Exercise :: Write the lines below out exactly, dropping each picture.

··· Provided data

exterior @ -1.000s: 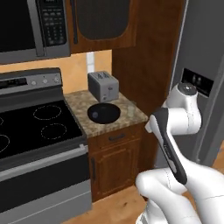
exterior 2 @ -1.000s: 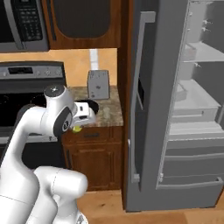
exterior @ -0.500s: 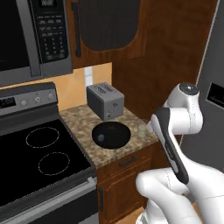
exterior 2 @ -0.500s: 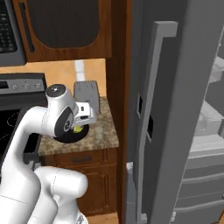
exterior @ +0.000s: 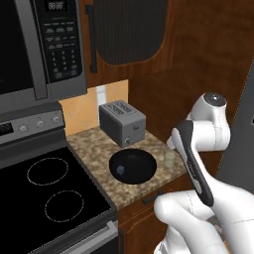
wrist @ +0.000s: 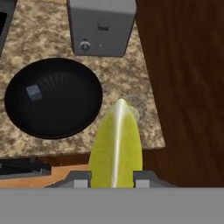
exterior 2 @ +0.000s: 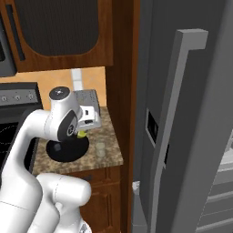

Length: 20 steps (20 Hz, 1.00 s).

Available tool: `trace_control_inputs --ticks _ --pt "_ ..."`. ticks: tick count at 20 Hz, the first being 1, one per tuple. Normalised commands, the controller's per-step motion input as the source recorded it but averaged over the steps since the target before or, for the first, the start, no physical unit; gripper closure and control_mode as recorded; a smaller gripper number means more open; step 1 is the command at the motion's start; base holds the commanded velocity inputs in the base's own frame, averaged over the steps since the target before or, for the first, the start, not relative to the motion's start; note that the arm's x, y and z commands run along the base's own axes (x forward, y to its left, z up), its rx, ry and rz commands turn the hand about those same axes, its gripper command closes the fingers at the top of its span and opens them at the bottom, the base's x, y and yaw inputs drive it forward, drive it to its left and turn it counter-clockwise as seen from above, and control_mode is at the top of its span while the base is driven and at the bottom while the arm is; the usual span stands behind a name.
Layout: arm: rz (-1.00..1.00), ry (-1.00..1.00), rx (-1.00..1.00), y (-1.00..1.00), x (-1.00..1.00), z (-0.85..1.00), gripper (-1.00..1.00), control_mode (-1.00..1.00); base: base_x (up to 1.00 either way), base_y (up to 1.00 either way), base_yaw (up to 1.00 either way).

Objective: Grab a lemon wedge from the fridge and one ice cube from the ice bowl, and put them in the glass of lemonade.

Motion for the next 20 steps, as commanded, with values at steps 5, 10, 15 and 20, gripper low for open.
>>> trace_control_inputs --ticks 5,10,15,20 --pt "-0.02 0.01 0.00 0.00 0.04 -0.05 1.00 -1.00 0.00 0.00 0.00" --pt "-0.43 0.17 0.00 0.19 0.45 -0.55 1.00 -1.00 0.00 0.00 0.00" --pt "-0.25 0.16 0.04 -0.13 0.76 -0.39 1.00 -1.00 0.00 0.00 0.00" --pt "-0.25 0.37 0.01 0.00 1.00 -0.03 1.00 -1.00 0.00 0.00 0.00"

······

Solution ::
exterior @ -1.000s: 
exterior 2 @ -1.000s: 
exterior @ -0.500s: 
exterior 2 @ -0.500s: 
exterior @ +0.000s: 
wrist @ +0.000s: 
exterior 2 @ +0.000s: 

Length: 20 steps (20 Hz, 1.00 s).

Available tool: `trace_control_inputs --ticks _ --pt "_ ..."`. ticks: tick count at 20 Hz, the first being 1, one per tuple. Normalised commands, the controller's per-step motion input as the source recorded it but averaged over the steps since the target before or, for the first, the start, no physical unit; gripper closure and control_mode as recorded; a smaller gripper number means more open; step 1 is the command at the motion's start; base holds the commanded velocity inputs in the base's own frame, averaged over the steps since the target before or, for the first, the start, not relative to the motion's start; note that the arm's x, y and z commands run along the base's own axes (x forward, y to its left, z up), its rx, ry and rz commands turn the hand about those same axes, its gripper command closes the fingers at the top of its span and opens them at the bottom, the base's x, y and yaw inputs drive it forward, drive it to its left and turn it counter-clockwise as seen from above, and control_mode is at the top of its span while the base is driven and at the bottom while the arm is; the usual span stands behind a name.
Layout: arm: rz (-1.00..1.00), ry (-1.00..1.00), rx (-1.00..1.00), y (-1.00..1.00), x (-1.00..1.00), z (-0.85..1.00), gripper (-1.00..1.00), control_mode (-1.00..1.00); base: base_x (up to 1.00 either way), base_y (up to 1.00 either way), base_yaw (up to 1.00 either way).

Objective: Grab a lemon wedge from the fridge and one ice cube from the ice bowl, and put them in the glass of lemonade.

Motion for the next 20 steps, as commanded, with values at steps 5, 10, 15 and 20, gripper low for open.
>>> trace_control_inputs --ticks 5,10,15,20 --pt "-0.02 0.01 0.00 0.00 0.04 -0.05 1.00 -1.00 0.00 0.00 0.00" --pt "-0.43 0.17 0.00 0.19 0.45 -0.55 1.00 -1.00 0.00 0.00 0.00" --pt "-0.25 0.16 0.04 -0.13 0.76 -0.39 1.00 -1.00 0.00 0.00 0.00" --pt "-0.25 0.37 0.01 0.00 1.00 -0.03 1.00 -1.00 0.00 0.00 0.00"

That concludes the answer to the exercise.